**What to produce**. Isolate every line in the records below with "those" in it.

◆ ◆ ◆

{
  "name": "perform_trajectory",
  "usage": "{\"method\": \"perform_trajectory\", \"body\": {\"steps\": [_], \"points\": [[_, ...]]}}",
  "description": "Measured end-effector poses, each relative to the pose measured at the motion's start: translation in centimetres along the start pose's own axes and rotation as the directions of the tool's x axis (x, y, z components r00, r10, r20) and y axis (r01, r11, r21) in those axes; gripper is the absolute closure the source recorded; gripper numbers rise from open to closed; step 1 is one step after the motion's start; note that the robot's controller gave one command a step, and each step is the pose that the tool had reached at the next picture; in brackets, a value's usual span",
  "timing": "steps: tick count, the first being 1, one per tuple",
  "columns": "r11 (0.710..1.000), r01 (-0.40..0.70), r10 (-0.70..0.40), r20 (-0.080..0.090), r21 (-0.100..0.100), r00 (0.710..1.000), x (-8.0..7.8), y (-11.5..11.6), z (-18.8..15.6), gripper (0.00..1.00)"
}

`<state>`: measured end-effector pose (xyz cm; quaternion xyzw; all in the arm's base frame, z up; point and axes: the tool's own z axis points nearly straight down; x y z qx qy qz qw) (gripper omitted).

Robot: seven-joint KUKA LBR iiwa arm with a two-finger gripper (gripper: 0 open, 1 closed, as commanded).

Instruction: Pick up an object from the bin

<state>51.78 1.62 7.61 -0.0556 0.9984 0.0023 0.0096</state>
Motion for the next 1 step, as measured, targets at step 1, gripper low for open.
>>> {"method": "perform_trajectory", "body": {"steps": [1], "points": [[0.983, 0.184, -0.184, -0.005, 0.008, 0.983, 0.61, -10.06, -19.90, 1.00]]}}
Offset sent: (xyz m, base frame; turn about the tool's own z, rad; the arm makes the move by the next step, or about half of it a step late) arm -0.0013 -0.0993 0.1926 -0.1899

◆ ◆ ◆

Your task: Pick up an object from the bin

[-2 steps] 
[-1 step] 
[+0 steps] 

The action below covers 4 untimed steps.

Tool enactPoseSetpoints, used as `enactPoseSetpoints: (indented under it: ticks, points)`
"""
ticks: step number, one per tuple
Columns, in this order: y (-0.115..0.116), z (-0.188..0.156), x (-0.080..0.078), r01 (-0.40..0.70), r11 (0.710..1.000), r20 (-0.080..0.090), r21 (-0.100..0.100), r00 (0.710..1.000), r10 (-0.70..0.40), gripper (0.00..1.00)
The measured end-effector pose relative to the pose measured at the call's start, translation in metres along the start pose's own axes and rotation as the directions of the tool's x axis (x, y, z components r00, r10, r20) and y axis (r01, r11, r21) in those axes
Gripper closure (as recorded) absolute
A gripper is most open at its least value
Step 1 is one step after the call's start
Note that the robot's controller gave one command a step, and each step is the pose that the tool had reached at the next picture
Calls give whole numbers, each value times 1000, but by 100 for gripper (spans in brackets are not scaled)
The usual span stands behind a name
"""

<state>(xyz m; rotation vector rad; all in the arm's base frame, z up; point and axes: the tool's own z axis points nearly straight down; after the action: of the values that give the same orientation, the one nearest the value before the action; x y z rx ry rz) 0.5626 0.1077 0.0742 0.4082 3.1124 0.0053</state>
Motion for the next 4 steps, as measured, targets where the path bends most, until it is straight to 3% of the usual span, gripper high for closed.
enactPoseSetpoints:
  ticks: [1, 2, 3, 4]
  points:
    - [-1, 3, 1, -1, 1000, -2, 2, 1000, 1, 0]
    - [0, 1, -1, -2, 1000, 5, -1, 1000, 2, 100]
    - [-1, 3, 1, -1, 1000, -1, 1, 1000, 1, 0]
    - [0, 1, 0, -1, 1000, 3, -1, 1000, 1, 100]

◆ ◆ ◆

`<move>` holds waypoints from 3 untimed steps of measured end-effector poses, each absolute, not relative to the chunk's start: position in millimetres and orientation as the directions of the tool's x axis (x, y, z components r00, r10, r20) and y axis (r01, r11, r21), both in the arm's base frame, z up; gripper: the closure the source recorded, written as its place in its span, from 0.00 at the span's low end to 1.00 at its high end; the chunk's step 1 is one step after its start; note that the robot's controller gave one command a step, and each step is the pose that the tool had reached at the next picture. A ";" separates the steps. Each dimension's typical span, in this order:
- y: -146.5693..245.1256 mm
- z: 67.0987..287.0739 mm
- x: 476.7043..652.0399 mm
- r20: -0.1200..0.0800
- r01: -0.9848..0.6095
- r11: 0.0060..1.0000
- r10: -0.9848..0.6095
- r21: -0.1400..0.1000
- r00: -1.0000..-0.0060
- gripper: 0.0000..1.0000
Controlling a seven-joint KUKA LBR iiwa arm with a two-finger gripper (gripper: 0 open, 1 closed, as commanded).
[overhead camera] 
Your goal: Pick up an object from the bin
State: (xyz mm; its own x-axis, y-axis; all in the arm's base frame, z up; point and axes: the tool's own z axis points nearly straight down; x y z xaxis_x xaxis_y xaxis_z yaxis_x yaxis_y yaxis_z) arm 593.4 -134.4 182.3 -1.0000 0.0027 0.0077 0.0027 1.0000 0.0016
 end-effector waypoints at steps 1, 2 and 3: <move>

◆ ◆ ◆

**Answer space**.
  "description": "Measured end-effector poses, each relative to the pose measured at the motion's start: translation in centimetres along the start pose's own axes and rotation as the directions of the tool's x axis (x, y, z components r00, r10, r20) and y axis (r01, r11, r21) in those axes; gripper is the absolute closure the source recorded; gripper numbers rise from open to closed; step 1 is one step after the motion's start; note that the robot's controller gave one command a step, and each step is the pose that the tool had reached at the next picture; in brackets, a value's usual span",
The measured end-effector pose relative to the pose measured at the call's start, translation in metres along the start pose's own axes and rotation as the directions of the tool's x axis (x, y, z components r00, r10, r20) and y axis (r01, r11, r21) in those axes

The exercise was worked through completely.